La BNB aurait été informée par Swift en même temps que la Banque centrale européenne (BCE) et quatre mois avant le G10, qui regroupe les grandes banques centrales européennes et celles du Japon, du Canada, etc. Estimant qu’elle devait respecter le secret professionnel auquel elle est soumise, la BNB n’a apparemment pas prévenu les autorités belges.

Comme ses homologues, la Banque centrale belge a averti Swift qu’elle était incompétente pour donner à la compagnie l’aval qu’elle réclamait, d’autant que c’est la filiale américaine de l’entreprise, établie en Virginie, qui était visée par une obligation temporaire devenue, par la suite, récurrente.
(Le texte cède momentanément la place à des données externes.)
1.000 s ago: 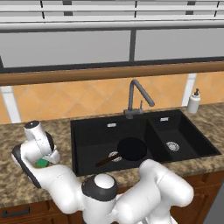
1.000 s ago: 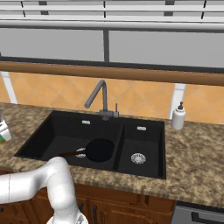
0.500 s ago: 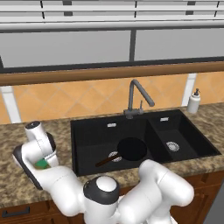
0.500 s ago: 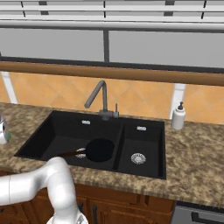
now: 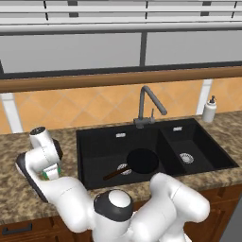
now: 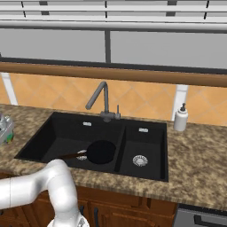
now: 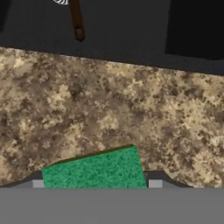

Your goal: Pick the pan and sponge and place them into the sink. Then turn on the water.

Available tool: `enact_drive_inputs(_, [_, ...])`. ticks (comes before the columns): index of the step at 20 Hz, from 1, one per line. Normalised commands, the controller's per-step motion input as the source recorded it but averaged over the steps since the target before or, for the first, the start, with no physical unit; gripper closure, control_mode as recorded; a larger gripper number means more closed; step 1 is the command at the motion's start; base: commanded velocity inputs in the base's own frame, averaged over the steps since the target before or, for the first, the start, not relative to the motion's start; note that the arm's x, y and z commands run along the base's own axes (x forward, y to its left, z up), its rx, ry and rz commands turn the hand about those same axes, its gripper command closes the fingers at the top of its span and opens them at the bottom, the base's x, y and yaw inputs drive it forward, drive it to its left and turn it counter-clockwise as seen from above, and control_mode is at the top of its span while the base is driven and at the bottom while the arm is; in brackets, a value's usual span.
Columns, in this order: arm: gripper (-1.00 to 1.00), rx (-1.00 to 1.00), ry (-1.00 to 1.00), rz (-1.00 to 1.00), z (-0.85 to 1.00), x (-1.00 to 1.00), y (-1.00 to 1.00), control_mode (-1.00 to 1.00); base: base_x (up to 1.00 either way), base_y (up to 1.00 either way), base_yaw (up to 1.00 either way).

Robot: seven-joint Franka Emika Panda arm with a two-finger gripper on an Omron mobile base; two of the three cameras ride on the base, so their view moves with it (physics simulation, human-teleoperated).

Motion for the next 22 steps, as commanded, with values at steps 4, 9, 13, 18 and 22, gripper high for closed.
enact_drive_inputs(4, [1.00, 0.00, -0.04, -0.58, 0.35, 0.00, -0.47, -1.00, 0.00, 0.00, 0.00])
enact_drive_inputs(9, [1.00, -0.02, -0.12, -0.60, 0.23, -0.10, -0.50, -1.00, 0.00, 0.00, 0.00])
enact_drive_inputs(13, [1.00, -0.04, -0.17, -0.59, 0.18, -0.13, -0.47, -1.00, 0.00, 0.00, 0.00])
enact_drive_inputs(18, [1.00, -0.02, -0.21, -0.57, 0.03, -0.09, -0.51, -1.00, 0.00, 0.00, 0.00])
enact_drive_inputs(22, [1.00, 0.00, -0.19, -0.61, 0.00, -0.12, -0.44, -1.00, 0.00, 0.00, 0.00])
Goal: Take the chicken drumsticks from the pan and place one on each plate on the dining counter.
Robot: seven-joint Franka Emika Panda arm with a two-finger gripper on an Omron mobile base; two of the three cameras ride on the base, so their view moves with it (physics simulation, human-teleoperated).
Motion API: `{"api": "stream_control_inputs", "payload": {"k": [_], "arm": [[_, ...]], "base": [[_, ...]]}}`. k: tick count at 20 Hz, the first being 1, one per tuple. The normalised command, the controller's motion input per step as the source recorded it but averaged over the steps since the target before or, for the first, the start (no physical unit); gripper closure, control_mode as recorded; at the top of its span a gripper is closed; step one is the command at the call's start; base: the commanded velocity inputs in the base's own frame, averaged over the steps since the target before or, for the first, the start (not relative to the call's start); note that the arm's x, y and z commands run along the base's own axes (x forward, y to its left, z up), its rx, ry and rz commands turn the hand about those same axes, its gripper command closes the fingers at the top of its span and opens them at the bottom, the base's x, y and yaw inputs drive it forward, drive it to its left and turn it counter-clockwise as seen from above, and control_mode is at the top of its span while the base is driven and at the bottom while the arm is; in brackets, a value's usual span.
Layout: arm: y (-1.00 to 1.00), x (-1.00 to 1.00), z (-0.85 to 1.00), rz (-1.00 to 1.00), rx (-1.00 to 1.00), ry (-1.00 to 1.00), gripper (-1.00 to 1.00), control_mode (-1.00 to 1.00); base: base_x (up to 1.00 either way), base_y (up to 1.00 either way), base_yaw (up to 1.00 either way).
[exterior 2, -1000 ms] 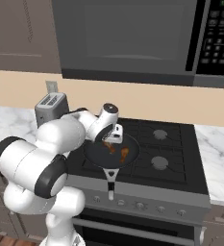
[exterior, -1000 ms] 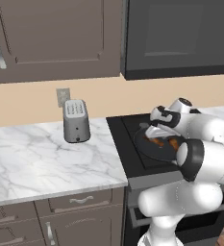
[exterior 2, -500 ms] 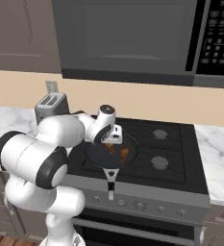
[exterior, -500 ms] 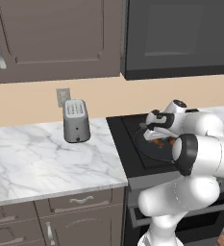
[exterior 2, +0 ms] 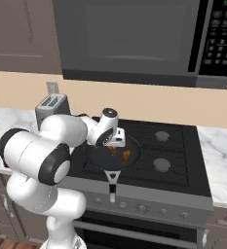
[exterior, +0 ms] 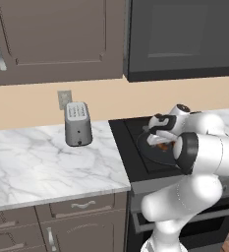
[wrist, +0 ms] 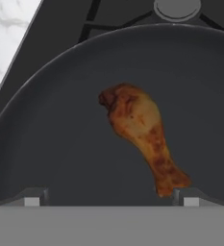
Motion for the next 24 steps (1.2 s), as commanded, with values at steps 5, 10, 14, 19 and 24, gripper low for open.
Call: {"api": "stream_control_inputs", "payload": {"k": [5,10,14,19,24], "arm": [[0.0,0.12,-0.1,0.0,0.0,-0.02,-1.0,-1.0],[0.0,0.18,-0.07,0.0,0.0,-0.03,-1.0,-1.0],[0.0,0.18,-0.07,0.0,0.0,-0.02,-1.0,-1.0],[0.0,0.17,-0.05,0.0,-0.01,-0.02,-1.0,-1.0],[0.0,0.17,-0.04,0.0,-0.01,-0.04,-1.0,-1.0]], "base": [[0.0,0.0,0.0],[0.0,0.0,0.0],[0.0,0.0,0.0],[0.0,0.0,0.0],[0.0,0.0,0.0]]}}
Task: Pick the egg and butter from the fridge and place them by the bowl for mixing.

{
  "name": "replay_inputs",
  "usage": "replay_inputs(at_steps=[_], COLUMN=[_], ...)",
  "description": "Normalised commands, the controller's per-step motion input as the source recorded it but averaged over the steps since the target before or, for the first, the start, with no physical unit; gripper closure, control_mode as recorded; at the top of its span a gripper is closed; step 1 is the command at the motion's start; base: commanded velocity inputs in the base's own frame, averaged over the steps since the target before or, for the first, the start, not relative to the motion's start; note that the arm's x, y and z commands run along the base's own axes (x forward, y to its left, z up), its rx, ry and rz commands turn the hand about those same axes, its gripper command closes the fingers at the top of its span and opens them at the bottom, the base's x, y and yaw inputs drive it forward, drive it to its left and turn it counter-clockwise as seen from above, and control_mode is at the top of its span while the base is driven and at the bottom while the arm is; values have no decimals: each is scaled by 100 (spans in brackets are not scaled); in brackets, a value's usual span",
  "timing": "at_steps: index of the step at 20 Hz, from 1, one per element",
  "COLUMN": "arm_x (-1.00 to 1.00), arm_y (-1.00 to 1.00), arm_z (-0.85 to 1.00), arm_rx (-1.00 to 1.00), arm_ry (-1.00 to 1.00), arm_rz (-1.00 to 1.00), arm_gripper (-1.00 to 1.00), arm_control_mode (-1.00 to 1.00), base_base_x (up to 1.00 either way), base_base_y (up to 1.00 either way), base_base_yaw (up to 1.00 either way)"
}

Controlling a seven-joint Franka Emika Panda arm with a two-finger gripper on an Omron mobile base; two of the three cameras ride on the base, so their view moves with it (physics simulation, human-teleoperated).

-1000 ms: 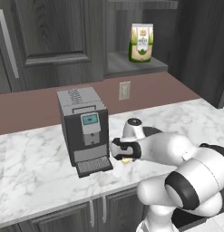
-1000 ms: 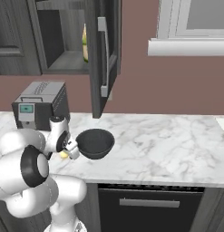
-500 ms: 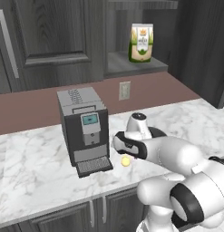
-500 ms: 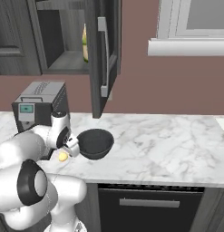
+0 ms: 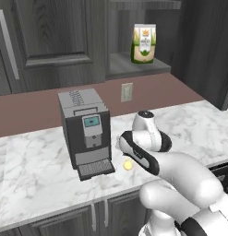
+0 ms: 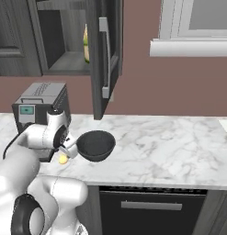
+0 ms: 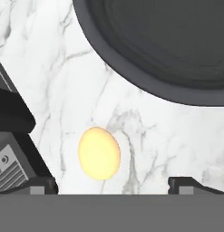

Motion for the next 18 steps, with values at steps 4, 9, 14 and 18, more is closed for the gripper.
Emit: replay_inputs(at_steps=[4, 9, 14, 18], arm_x=[-46, -48, -49, -43], arm_y=[-10, -9, -6, -8], arm_z=[32, 35, 32, 34], arm_rx=[-3, -4, -6, -3], arm_ry=[-3, -5, -7, -5], arm_rz=[0, 0, 2, 11], arm_gripper=[-100, -100, -100, -100], arm_control_mode=[-100, -100, -100, -100], base_base_x=[0, 0, 0, 0], base_base_y=[0, 0, 0, 0], base_base_yaw=[0, 0, 0, 0])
Les autorités financières belges n’ont dès lors, selon les explications qu’elles avancent, pas jugé utile de vérifier si la démarche de l’administration américaine était légale. Swift affirme, quant à elle, qu’elle était tenue d’accomplir ce qui était exigé par le Trésor américain.
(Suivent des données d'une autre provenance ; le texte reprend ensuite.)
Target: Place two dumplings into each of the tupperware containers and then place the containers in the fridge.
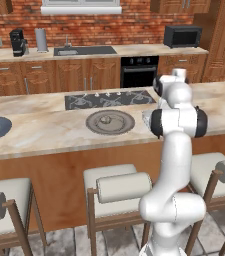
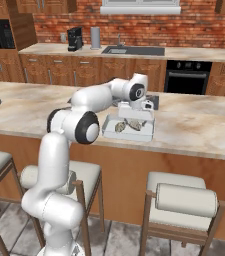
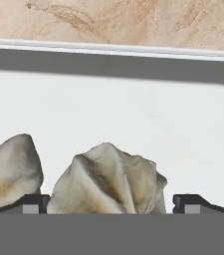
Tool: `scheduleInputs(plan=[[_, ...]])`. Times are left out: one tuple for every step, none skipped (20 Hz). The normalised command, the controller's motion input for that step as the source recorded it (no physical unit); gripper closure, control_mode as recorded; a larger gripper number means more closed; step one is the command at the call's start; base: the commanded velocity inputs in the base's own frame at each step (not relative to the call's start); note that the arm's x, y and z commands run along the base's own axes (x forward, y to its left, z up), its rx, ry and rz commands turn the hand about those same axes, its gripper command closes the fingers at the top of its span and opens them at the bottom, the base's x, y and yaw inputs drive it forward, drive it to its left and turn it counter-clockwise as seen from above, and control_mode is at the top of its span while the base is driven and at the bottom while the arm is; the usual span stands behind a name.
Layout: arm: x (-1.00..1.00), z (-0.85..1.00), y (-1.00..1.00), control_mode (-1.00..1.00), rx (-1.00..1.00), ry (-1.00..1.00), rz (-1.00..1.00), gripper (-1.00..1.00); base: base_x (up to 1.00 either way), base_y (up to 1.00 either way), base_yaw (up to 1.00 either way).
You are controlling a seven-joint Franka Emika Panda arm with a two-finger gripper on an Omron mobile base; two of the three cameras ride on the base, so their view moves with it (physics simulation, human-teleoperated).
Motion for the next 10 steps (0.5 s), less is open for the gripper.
scheduleInputs(plan=[[0.0, 0.0, 0.0, -1.0, 0.0, -0.23, 0.0, -1.0, 0.0, 0.0, 0.0], [0.0, 0.0, 0.0, -1.0, 0.0, -0.22, 0.0, -1.0, 0.0, 0.0, 0.0], [0.0, 0.0, 0.0, -1.0, 0.0, -0.25, -0.03, -1.0, 0.0, 0.0, 0.0], [0.0, 0.0, 0.0, -1.0, 0.0, -0.25, -0.06, -1.0, 0.0, 0.0, 0.0], [0.0, 0.0, 0.0, -1.0, 0.0, -0.33, -0.03, -1.0, 0.0, 0.0, 0.0], [0.0, -0.05, 0.0, -1.0, 0.0, -0.22, -0.05, -1.0, 0.0, 0.0, 0.0], [-0.06, -0.05, -0.1, -1.0, 0.0, -0.19, -0.04, -1.0, 0.0, 0.0, 0.0], [-0.16, 0.0, -0.13, -1.0, 0.0, -0.17, -0.04, -1.0, 0.0, 0.0, 0.0], [-0.09, 0.01, -0.11, -1.0, 0.0, -0.09, -0.04, -1.0, 0.0, 0.0, 0.0], [-0.26, 0.15, 0.0, -1.0, 0.0, -0.07, -0.04, -1.0, 0.0, 0.0, 0.0]])
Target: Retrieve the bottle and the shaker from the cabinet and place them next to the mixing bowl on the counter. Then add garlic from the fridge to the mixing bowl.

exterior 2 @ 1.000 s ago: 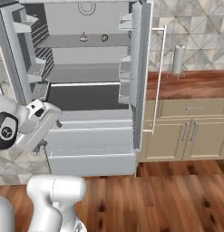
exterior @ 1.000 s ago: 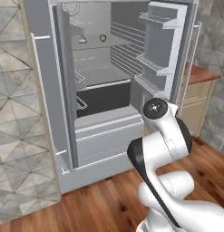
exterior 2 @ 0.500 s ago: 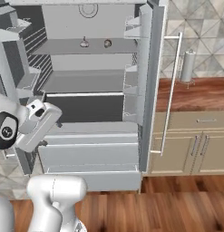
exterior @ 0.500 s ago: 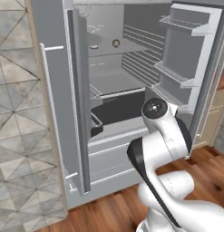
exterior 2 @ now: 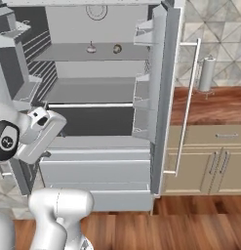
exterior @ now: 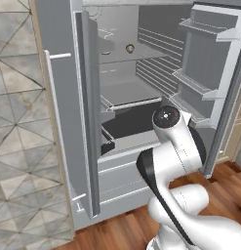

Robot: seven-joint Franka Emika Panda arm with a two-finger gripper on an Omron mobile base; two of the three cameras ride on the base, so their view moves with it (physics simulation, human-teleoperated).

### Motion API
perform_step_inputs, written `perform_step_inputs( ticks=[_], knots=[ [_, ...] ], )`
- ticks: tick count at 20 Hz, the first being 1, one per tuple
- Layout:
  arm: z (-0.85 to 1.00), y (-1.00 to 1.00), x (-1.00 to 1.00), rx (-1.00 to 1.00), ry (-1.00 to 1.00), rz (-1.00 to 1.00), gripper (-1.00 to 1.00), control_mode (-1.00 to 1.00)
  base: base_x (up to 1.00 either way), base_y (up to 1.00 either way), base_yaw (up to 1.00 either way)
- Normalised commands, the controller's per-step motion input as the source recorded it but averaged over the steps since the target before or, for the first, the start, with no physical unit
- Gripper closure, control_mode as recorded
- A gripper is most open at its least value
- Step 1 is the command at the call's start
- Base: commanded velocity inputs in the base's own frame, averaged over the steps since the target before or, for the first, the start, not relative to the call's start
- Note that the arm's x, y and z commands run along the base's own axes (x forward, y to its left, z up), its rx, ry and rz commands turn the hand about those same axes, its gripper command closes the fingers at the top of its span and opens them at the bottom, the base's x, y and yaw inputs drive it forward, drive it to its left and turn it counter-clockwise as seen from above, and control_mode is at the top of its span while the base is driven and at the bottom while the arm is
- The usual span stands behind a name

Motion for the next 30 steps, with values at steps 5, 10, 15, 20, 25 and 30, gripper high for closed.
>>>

La démarche paraissait, en revanche, contrevenir aux règles européennes, qui interdisent la transmission de données de ce type. Mardi 27 mai, un porte-parole de la Commission européenne a cependant affirmé : "La question ne tombe pas dans le champ de notre compétence." Selon la Commission, la loi européenne de protection des données ne couvre pas les informations individuelles transmises à des pays tiers à des fins de sécurité.

Mercredi, le gouvernement belge a demandé une enquête au Comité pour le renseignement et la sécurité. Le gouvernement affirme vouloir vérifier si la législation belge n’a pas été contournée.